== Data section

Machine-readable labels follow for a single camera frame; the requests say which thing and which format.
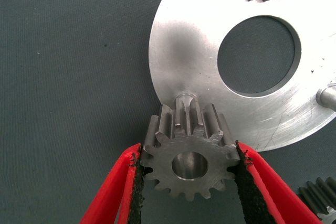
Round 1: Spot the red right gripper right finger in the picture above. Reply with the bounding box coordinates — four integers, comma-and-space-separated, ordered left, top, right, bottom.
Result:
227, 141, 323, 224

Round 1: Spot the dark grey table cloth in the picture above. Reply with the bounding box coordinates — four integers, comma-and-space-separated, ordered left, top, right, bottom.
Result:
0, 0, 336, 224

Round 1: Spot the round metal carrier plate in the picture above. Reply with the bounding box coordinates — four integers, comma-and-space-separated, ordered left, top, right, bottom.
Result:
148, 0, 336, 153

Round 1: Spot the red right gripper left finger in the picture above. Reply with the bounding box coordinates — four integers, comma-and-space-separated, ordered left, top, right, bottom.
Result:
80, 142, 146, 224

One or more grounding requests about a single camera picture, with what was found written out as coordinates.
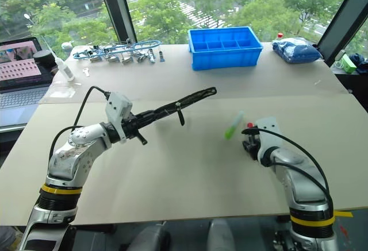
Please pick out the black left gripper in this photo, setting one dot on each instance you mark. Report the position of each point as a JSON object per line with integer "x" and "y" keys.
{"x": 130, "y": 126}

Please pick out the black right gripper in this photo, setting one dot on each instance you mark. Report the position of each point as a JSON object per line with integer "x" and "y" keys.
{"x": 254, "y": 142}

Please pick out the red marker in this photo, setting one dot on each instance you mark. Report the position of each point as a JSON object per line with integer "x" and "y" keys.
{"x": 250, "y": 125}

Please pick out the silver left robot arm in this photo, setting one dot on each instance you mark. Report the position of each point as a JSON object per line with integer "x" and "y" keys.
{"x": 69, "y": 159}

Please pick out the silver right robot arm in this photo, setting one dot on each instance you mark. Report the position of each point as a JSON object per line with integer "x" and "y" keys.
{"x": 302, "y": 182}

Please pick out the green highlighter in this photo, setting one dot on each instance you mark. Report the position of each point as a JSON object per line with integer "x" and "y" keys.
{"x": 231, "y": 129}

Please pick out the small blue tube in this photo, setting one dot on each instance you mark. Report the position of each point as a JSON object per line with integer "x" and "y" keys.
{"x": 162, "y": 56}

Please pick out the small white key tag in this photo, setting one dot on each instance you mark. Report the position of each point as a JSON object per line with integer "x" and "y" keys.
{"x": 86, "y": 72}

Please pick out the clear plastic bag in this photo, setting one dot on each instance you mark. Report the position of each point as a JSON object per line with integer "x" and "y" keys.
{"x": 61, "y": 91}

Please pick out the white squeeze bottle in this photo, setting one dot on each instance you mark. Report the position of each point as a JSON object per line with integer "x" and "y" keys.
{"x": 64, "y": 68}

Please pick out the blue plastic divided bin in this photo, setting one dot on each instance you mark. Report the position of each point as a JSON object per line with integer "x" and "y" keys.
{"x": 224, "y": 53}

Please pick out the blue items in clear bag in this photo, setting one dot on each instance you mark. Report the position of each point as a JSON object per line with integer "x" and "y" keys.
{"x": 296, "y": 50}

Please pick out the grey round cap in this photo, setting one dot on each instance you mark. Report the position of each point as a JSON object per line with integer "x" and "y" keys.
{"x": 68, "y": 46}

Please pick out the yellow tape strip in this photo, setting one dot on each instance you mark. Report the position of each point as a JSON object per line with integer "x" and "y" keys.
{"x": 343, "y": 214}

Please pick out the black side table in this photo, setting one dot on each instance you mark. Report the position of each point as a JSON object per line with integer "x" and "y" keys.
{"x": 355, "y": 90}

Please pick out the black round puck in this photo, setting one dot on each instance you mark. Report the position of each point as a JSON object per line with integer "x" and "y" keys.
{"x": 43, "y": 58}

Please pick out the green box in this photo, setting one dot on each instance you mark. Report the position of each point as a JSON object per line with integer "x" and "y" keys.
{"x": 348, "y": 64}

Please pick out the small white bottle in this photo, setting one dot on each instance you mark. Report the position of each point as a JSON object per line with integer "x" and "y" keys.
{"x": 339, "y": 55}

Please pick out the open laptop with pink screen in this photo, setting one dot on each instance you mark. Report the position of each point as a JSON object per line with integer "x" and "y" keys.
{"x": 20, "y": 84}

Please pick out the dark blue cloth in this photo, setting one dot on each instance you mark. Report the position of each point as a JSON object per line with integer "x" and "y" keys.
{"x": 360, "y": 61}

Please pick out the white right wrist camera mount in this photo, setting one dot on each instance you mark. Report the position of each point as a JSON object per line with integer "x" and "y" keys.
{"x": 268, "y": 136}

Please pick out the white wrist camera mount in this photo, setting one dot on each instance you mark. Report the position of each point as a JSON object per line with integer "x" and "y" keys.
{"x": 118, "y": 104}
{"x": 268, "y": 136}

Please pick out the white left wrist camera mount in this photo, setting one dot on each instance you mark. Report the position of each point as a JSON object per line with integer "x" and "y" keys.
{"x": 118, "y": 104}

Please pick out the dark window frame pillar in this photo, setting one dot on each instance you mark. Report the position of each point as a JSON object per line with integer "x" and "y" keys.
{"x": 116, "y": 7}
{"x": 343, "y": 18}

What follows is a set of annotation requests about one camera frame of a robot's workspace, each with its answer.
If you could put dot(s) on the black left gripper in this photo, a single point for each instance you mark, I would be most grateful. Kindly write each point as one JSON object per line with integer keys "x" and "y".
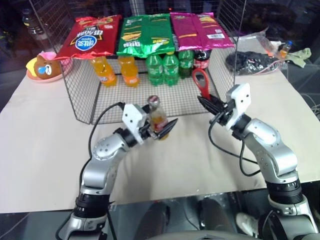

====

**Goal of the exercise**
Print the material in full and exactly; the pictures must not be printed.

**Response to the exercise**
Machine-readable labels follow for a single camera frame; the requests say which thing and which format.
Round 1: Spot the red right gripper right finger in the picture above. Reply with the bounding box coordinates — four integers, comma-and-space-separated, ordered left, top, right, bottom.
Result:
227, 141, 323, 224

Round 1: Spot the dark grey table cloth in the picture above. Reply with the bounding box coordinates — four integers, comma-and-space-separated, ordered left, top, right, bottom.
Result:
0, 0, 336, 224

Round 1: Spot the round metal carrier plate in the picture above. Reply with the bounding box coordinates — four integers, comma-and-space-separated, ordered left, top, right, bottom.
Result:
148, 0, 336, 153

Round 1: Spot the red right gripper left finger in the picture above. Reply with the bounding box coordinates — four integers, comma-and-space-separated, ordered left, top, right, bottom.
Result:
80, 142, 146, 224

One or more grounding requests about a single camera picture, with what was found written out as coordinates.
Please pick out the black left gripper in this photo, setting one dot on each instance you mark. Report the position of each point as a JSON object per line with integer "x" and "y" keys.
{"x": 130, "y": 126}

Please pick out the black right gripper in this photo, setting one dot on each instance you mark. Report the position of each point as a JSON object per line with integer "x" and "y" keys.
{"x": 254, "y": 142}

Please pick out the red marker in this photo, setting one dot on each instance you mark. Report the position of each point as a JSON object per line with integer "x" and "y" keys.
{"x": 250, "y": 125}

Please pick out the silver left robot arm in this photo, setting one dot on each instance you mark. Report the position of each point as a JSON object per line with integer "x" and "y" keys.
{"x": 69, "y": 159}

Please pick out the silver right robot arm in this photo, setting one dot on each instance you mark. Report the position of each point as a JSON object per line with integer "x" and "y" keys.
{"x": 302, "y": 182}

Please pick out the green highlighter in this photo, setting one dot on each instance you mark. Report the position of each point as a JSON object per line with integer "x" and "y" keys.
{"x": 231, "y": 129}

Please pick out the small blue tube in this photo, setting one dot on each instance you mark. Report the position of each point as a JSON object per line with integer "x" and "y" keys.
{"x": 162, "y": 56}

Please pick out the small white key tag in this photo, setting one dot on each instance you mark. Report the position of each point as a JSON object per line with integer "x" and "y" keys.
{"x": 86, "y": 72}

Please pick out the clear plastic bag in this photo, setting one dot on each instance you mark. Report the position of each point as a JSON object per line with integer "x" and "y" keys.
{"x": 61, "y": 91}

Please pick out the white squeeze bottle in this photo, setting one dot on each instance you mark. Report the position of each point as a JSON object per line with integer "x" and "y" keys.
{"x": 64, "y": 68}

Please pick out the blue plastic divided bin in this photo, setting one dot on each instance you mark. Report the position of each point as a JSON object per line with integer "x" and "y" keys.
{"x": 224, "y": 53}

Please pick out the blue items in clear bag in this photo, setting one dot on each instance you mark. Report the position of each point as a JSON object per line with integer "x" and "y" keys.
{"x": 296, "y": 50}

Please pick out the grey round cap in this photo, setting one dot on each instance you mark. Report the position of each point as a JSON object per line with integer "x" and "y" keys.
{"x": 68, "y": 46}

Please pick out the yellow tape strip in this photo, setting one dot on each instance you mark. Report the position of each point as a JSON object per line with integer "x" and "y" keys.
{"x": 343, "y": 214}

Please pick out the black side table in this photo, setting one dot on each instance you mark. Report the position of each point as a JSON object per line with integer "x" and "y" keys.
{"x": 355, "y": 90}

Please pick out the black round puck in this photo, setting one dot on each instance you mark. Report the position of each point as a JSON object per line with integer "x" and "y" keys.
{"x": 43, "y": 58}

Please pick out the green box in this photo, setting one dot on each instance you mark. Report the position of each point as a JSON object per line with integer "x" and "y" keys.
{"x": 348, "y": 64}

Please pick out the small white bottle in this photo, setting one dot on each instance you mark. Report the position of each point as a JSON object per line with integer "x" and "y" keys.
{"x": 339, "y": 55}

Please pick out the open laptop with pink screen in this photo, setting one dot on each instance you mark. Report the position of each point as a JSON object per line with integer "x" and "y" keys.
{"x": 20, "y": 84}

Please pick out the dark blue cloth in this photo, setting one dot on each instance you mark. Report the position of each point as a JSON object per line with integer "x" and "y" keys.
{"x": 360, "y": 61}

Please pick out the white right wrist camera mount in this photo, setting one dot on each instance you mark. Report the position of each point as a JSON object per line with integer "x" and "y" keys.
{"x": 268, "y": 136}

Please pick out the white wrist camera mount in this photo, setting one dot on each instance you mark. Report the position of each point as a JSON object per line with integer "x" and "y" keys.
{"x": 118, "y": 104}
{"x": 268, "y": 136}

Please pick out the white left wrist camera mount in this photo, setting one dot on each instance you mark. Report the position of each point as a JSON object per line with integer "x" and "y" keys.
{"x": 118, "y": 104}

Please pick out the dark window frame pillar in this photo, setting one dot on each instance you mark. Report the position of each point as a JSON object per line with integer "x" and "y" keys.
{"x": 116, "y": 7}
{"x": 343, "y": 18}

What follows is a set of annotation requests about one camera frame of a robot's workspace, each with its answer.
If you could put dot(s) on the black left gripper in this photo, a single point for each instance you mark, I would be most grateful. Kindly write each point as one JSON object per line with integer keys "x" and "y".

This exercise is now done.